0

How do you periodically poll a relatively static source, like a database, to create a reference stream in Microsoft StreamInsight?

Here is what I've tried. I'm representing a database of user metadata as a simple List<UserMetaData>

var referenceData = new List<UserMetaData>()
    {
        new UserMetaData() { UserId = 1, Name = "Fred Jones", Location = "Seattle" },
        new UserMetaData() { UserId = 2, Name = "Bob Murphy", Location = "Portland" }
    };

Here is the UserMetaData class

public class UserMetaData
{
    public int UserId { get; set; }
    public string Name { get; set; }
    public string Location { get; set; }

    public override string ToString()
    {
        return string.Format(
            "Name: {0}, ID: {1}, Location: {2}",
            this.Name,
            this.UserId,
            this.Location);
    }
}

The rest of the remaining example code replaces the ellipsis in the standard StreamInsight embedded deployment setup.

using (var server = Server.Create("default"))
{
    var app = server.CreateApplication("app");
    // ...
}

First, I create a heartbeat like this:

var heartbeat = app.DefineObservable(
                        () => Observable.Interval(TimeSpan.FromSeconds(2)));

In a real application I might make this heartbeat interval five minutes instead of two seconds. Anyway, next I want the heatbeat to trigger a database lookup for new user metadata:

var newUserMeta = app.DefineObservable(
                        () => heartbeat.SelectMany(_ => referenceData))
                    .ToPointStreamable(
                        c => PointEvent.CreateInsert(DateTime.Now, c),
                        AdvanceTimeSettings.IncreasingStartTime);

The IQbservable.SelectMany extension should flatten the IEnumerable<UserMetaData> that I expect out of referenceData.

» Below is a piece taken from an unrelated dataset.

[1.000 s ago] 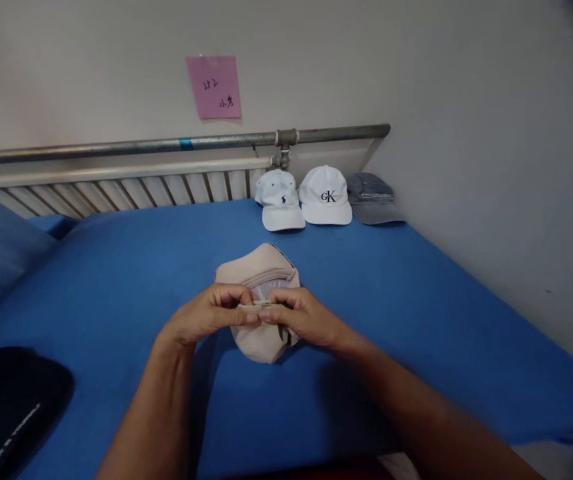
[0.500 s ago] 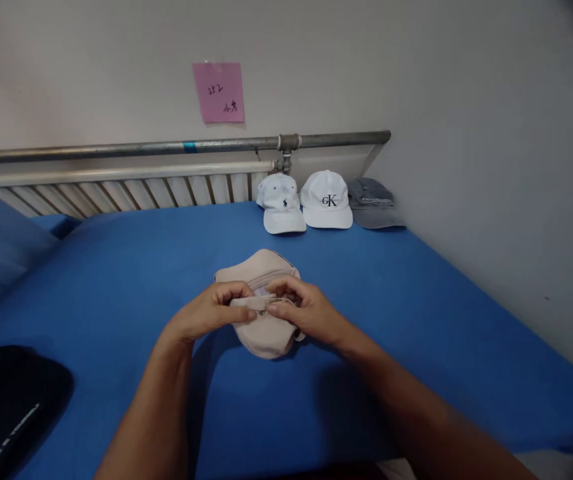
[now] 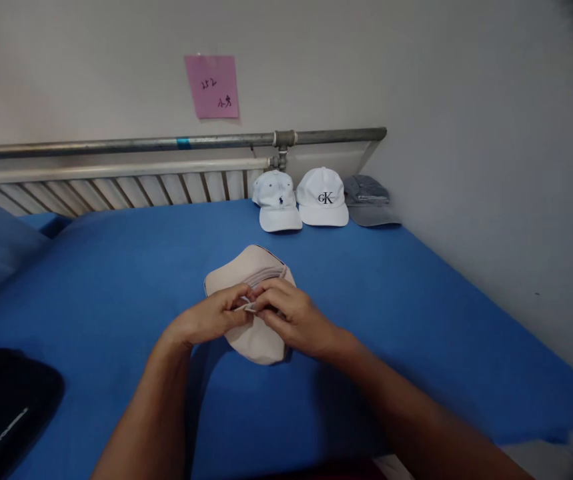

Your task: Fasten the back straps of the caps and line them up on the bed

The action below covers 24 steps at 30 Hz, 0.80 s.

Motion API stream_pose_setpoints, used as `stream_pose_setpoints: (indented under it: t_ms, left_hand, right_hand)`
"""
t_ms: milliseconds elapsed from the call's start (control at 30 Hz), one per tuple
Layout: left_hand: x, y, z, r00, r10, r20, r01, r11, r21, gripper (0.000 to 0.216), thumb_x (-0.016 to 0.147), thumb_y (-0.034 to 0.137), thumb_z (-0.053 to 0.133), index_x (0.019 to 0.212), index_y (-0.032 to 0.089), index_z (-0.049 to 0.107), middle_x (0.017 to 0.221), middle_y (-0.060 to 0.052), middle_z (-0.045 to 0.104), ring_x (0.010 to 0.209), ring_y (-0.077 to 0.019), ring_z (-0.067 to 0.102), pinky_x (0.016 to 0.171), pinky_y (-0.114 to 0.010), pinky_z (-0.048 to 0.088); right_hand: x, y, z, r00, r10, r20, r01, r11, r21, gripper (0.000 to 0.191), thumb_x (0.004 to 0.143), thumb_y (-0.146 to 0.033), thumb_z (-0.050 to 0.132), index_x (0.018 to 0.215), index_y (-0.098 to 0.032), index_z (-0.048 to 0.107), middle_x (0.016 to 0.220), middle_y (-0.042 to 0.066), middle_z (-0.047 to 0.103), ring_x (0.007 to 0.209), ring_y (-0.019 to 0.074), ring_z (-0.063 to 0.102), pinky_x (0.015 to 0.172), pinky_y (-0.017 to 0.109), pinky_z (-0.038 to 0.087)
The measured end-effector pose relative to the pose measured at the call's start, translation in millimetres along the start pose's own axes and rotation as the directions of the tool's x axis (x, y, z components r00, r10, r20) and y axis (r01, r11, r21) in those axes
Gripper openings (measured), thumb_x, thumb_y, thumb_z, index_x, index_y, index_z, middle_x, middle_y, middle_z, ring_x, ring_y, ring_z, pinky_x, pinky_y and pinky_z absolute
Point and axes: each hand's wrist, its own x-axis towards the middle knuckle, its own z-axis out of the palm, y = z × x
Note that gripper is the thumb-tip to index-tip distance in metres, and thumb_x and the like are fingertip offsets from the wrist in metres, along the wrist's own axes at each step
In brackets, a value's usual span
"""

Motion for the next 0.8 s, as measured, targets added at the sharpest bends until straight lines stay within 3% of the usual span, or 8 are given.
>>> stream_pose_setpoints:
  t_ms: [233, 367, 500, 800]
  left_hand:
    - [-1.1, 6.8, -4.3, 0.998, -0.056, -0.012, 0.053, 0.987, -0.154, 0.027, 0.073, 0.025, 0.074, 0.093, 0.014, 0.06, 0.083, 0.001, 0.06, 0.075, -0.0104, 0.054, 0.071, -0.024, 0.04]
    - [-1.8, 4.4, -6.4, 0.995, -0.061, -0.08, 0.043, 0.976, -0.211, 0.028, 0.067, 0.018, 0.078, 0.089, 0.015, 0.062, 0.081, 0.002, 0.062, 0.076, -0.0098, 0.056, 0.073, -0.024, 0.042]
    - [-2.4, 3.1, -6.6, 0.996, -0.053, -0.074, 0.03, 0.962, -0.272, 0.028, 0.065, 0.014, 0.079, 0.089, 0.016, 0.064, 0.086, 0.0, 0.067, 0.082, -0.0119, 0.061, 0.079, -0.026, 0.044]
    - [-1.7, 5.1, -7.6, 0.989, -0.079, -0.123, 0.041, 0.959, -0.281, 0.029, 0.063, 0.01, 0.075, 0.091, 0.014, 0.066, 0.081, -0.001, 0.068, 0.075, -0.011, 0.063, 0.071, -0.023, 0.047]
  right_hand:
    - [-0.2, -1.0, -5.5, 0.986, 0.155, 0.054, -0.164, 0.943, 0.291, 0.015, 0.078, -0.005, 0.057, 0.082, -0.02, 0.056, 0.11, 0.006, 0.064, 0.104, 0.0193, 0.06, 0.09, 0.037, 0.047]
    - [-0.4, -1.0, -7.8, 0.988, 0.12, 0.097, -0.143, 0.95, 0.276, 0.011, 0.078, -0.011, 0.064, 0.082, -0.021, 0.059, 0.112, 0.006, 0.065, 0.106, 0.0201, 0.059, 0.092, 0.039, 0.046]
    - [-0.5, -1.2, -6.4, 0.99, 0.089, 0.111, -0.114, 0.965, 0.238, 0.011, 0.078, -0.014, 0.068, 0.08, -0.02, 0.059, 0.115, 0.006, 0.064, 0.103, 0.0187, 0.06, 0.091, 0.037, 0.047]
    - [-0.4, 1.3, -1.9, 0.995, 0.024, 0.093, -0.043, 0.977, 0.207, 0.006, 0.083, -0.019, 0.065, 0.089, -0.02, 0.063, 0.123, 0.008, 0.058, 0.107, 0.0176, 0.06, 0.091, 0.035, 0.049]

The _ parameter throws away the long that is emitted from heartbeat. Then ToPointStreamable converts the IObservable<UserMetaData> to an IQStreamable of point events with a start time of now. (DateTime.Now probably isn't very StreamInsight-y)

Then I convert that to a signal, run that over a simple query, define a console sink and deploy it.

// Convert to signal
var metaDataSignal = refStream
                    .AlterEventDuration(e => TimeSpan.MaxValue)
                    .ClipEventDuration(refStream, (e1, e2) => e1.Name == e2.Name);

// Query
var result = from t in metaDataSignal
                 select t;

// Define & deploy sink.
var sink = app.DefineObserver(
                    () => Observer.Create<UserMetaData>(c => Console.WriteLine(c)));
sink.Deploy("sink");

My last step is to Bind the sink. I will also wait for a couple of seconds to watch the output of my metadata polling heartbeat print to screen, then add a new UserMetaData record to my database and wait to see if the changes are reflected.

using (var process = result.Bind(sink).Run("process"))
{
    Thread.Sleep(4000);

    referenceData.Add(new UserMetaData() 
                            {
                                UserId = 3, 
                                Name = "Voqk", 
                                Location = "Houston" 
                            });

    Console.ReadLine();
}

The new UserMetaData record is never reflected in output

Name: Fred Jones, ID: 1, Location: Seattle
Name: Bob Murphy, ID: 2, Location: Portland
Name: Fred Jones, ID: 1, Location: Seattle
Name: Bob Murphy, ID: 2, Location: Portland
Name: Fred Jones, ID: 1, Location: Seattle
Name: Bob Murphy, ID: 2, Location: Portland
Name: Fred Jones, ID: 1, Location: Seattle
Name: Bob Murphy, ID: 2, Location: Portland
Name: Fred Jones, ID: 1, Location: Seattle
Name: Bob Murphy, ID: 2, Location: Portland
Name: Fred Jones, ID: 1, Location: Seattle
Name: Bob Murphy, ID: 2, Location: Portland
Name: Fred Jones, ID: 1, Location: Seattle
Name: Bob Murphy, ID: 2, Location: Portland

(... forever)

What I assume is happening is that my UserMetaData list is being serialized and re-created on the SI server so any changes made to my local copy aren't reflected. I'm not sure how to get past this.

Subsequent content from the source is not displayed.